25 Dec 2023 11:06 PM | Mariana Fradman (Administrator)

How to Raise Health Issues in a Job Interview

By: Bruce Hurwitz

Twice this happened to me:

I was invited to speak (the first time at a local university and the second at the New York Public Library) on conducting a successful job interview from the perspective of the applicant. The question that was asked was simple: How to raise the issue of a medical condition for which the applicant will require a “reasonable accommodation,” which, according to the law, an employer must provide to an applicant suffering from a medical condition.

I’ll use actual examples:

One employer was located on the second floor of a “landmark building.” Landmark buildings are building which, for whatever reason, local authorities have designated as “landmark.” This means no changes can be made to the structure without government approval. And when I say “no changes,” I mean “no changes.” In one case, the owners could not even change door knobs without official permission!

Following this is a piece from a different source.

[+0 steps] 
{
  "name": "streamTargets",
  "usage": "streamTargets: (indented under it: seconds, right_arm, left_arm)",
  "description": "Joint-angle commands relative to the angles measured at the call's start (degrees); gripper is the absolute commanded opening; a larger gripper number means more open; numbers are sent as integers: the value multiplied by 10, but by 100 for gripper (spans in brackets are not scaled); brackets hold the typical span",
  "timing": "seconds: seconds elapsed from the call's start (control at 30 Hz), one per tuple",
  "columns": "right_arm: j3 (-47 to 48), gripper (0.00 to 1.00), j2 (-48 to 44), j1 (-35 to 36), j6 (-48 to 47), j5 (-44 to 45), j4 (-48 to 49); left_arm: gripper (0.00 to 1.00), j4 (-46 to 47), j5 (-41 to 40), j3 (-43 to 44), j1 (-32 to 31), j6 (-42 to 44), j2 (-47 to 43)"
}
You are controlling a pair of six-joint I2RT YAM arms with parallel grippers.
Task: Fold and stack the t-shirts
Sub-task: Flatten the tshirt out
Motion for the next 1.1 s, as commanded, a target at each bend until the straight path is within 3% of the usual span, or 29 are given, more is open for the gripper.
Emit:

The applicant for the position with the employer on the second floor used a wheel chair. He neglected to mention that when the employer called to set up an initial interview. If he had, he would have been informed that there was no elevator. It was most assuredly not a “reasonable accomodation” for the employer to install an elevator or a chair lift leading to the second floor (even if by a miracle, and it would have taken a miracle) the government would have approved it. Needless to say, there was no interview.

But that was an extreme case and, frankly, a foolish job applicant.

The other cases I dealt with were simple. These concerned veterans. Most people think their problems are greater than they really are and veterans are no different. One had been shot in the knee and needed to sit at a desk that would enable him to stretch his leg out. Another could not tolerate bright lights and needed to wear sunglasses indoors. And a third could not sit with his back to the door. None of the employers for whom they were interviewed cared. The “accommodations” which they required were perfectly “reasonable,” and were immediately granted. The same thing was true for those dealing with a mental health issue and needed to be able to call their mental health professional occassionally or at regularly scheduled times. (One employer said to a candidate in that situation, “Don’t worry about it. You have to be crazy to work here!” Everyone laughed and, by the end of the day, he was hired.)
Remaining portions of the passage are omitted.